As for "define in every view" - yes. This act like any other control that have content (grid, button, etc). This made for allow users to have multiple DialogHosts in one window and have non full-windowed dialog host, e.g.: image

Perhaps I could try "injecting" it at runtime, removing the Window content and re-adding it into the newly-added DialogHost?

Yep, if you need to provide dialogs out of the box for window - it can be nice way, i think.

As for the title and buttons - i think what window dialogs (MessageBox'es and simular) should have this because of Windows concepts of windows in OS). But DialogHost is more generic thing. Actually no one can prohibit to create a dialog with only ProgressBar, without buttons and any other content. So, if you implementation rely on buttons i think what you should add you custom view with it. You can add your custom VM to View mapping to DialogHost.DataTemplates itself, too,

mysteryx93 commented 1 year ago

Alright I've done the implementation. Only problem is the other bug I reported.
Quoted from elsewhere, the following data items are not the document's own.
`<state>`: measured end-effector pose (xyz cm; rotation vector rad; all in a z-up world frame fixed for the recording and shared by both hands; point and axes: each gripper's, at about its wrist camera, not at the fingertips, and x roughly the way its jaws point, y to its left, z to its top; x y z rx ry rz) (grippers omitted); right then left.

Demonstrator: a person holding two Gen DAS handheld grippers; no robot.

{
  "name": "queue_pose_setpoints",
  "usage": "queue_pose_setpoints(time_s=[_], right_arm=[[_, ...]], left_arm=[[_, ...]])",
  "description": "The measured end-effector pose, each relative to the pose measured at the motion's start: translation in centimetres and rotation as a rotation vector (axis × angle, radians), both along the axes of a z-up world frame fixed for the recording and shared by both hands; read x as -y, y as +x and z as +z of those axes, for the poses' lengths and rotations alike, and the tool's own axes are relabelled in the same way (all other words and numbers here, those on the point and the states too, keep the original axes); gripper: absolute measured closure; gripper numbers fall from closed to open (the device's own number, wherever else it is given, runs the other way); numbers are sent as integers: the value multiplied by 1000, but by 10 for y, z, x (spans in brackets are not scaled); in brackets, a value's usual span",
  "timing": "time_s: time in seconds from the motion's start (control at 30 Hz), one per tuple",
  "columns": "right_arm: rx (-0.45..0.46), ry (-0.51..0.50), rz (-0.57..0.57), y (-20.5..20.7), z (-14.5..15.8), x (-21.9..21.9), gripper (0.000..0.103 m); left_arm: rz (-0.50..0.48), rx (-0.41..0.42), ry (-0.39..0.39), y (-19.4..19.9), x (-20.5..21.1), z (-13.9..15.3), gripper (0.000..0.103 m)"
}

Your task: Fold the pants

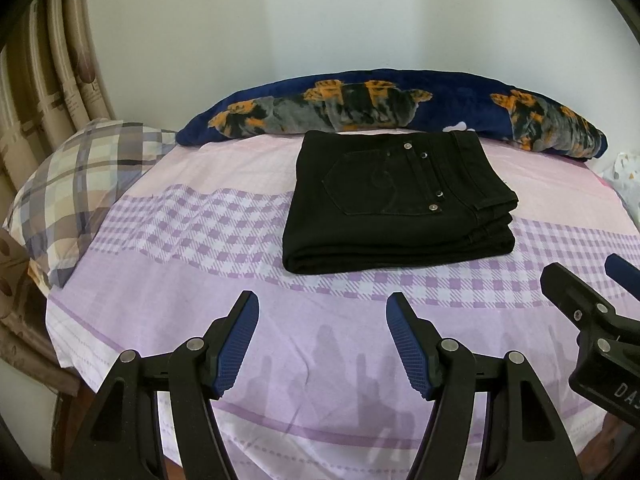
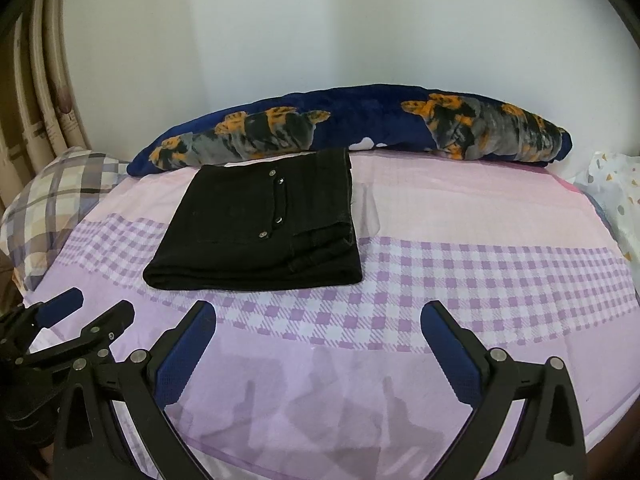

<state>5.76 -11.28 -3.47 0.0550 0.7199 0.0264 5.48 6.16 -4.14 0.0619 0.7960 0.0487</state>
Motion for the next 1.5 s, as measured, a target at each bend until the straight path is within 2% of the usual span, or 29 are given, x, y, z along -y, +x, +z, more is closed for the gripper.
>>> queue_pose_setpoints(time_s=[0.37, 1.5], right_arm=[[-9, -8, 7, 1, -2, 0, 1], [-21, -9, 4, 2, -7, 1, 1]], left_arm=[[-15, 2, 26, 1, 2, -2, 36], [-18, -2, 25, 1, 5, -2, 36]])
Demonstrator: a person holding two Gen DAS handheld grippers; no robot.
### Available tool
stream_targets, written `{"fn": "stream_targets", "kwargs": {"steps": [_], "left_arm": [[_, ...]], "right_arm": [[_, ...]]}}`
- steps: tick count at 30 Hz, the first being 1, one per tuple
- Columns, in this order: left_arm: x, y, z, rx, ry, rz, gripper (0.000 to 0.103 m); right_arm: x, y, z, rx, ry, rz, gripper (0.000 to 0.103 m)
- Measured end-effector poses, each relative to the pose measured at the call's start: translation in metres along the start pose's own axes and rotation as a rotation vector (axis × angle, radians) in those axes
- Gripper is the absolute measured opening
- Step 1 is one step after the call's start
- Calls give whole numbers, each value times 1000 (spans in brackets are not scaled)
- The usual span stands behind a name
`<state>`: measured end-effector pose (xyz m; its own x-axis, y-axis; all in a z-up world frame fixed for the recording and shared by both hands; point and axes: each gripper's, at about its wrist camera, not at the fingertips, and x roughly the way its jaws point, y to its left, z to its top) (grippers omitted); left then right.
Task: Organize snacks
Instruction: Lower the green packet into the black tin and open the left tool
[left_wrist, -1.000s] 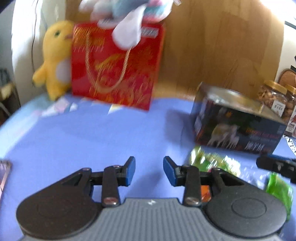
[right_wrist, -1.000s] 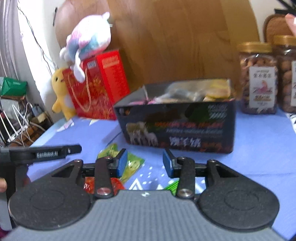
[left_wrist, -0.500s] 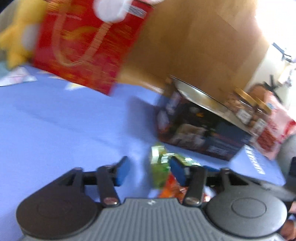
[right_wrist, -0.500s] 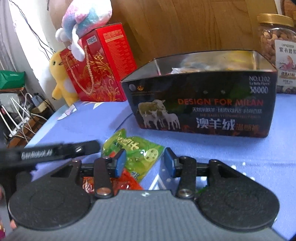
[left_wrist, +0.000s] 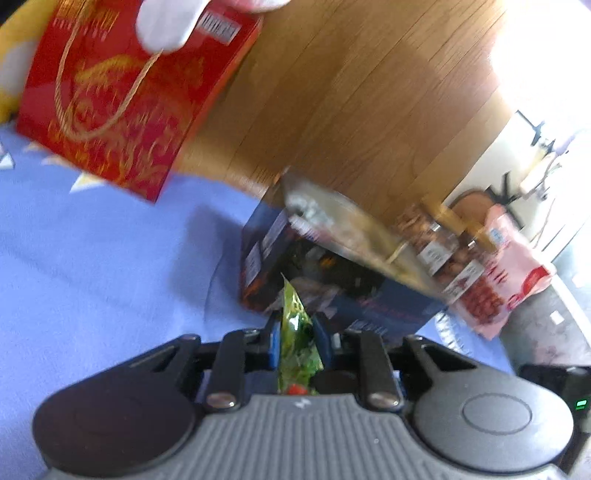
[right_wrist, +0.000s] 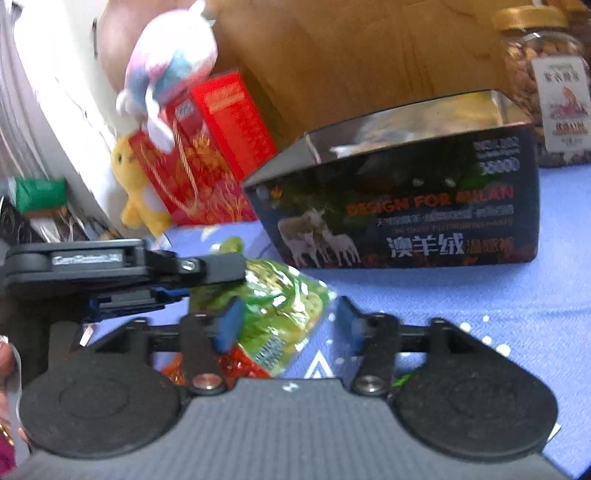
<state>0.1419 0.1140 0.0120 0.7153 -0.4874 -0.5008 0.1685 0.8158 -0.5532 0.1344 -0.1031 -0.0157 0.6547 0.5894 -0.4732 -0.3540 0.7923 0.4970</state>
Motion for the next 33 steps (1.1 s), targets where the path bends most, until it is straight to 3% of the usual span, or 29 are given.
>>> {"fn": "stream_targets", "kwargs": {"steps": [3,4,5,7,9,13,16,20,23,27,30,33], "left_arm": [[-12,-7,9,-10,-28,-45,18],[-11,-11,11,-8,-30,-49,18],[-11,-14,13,-10,-27,-60,18],[-10,-19,17,-16,-25,-79,18],[-9,-25,21,-9,-32,-89,17],[9,-43,34,21,-18,-107,12],[30,-62,48,70,-36,-100,9],[49,-69,71,70,-71,-81,8],[63,-67,84,93,-109,18,7],[76,-57,96,54,-105,93,7],[66,-55,92,56,-101,42,8],[39,-60,71,147,-115,23,14]], "right_arm": [[-7,0,1,2,-20,71,88],[-9,2,2,-11,-29,94,80],[-12,5,2,-26,-33,119,68],[-20,12,3,-72,-71,124,28],[-31,22,3,-142,-150,86,5],[-47,31,12,-210,-300,28,4],[-41,31,27,-243,-332,-42,5],[-48,5,34,-177,-419,-111,9],[-46,-15,39,-112,-404,-172,9],[-42,-33,45,3,-355,-119,9],[-47,-30,44,-20,-358,-108,10],[-49,-23,41,-66,-318,-42,19]]}}
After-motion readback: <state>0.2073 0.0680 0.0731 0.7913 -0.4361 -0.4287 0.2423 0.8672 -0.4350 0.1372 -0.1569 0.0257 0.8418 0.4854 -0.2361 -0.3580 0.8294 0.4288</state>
A "default" MessageBox implementation would be an issue... linking the library ViewModels and Views, being able to override, etc. If I don't do MessageBoxes, then all those problems are non-issues.

Truth be told, the reason someone would use this over ContentDialog is to have more flexibility; and with more flexibility, they won't need "default" MessageBoxes anyway. Those who use the manual customization of DialogHost will implement their own dialogs.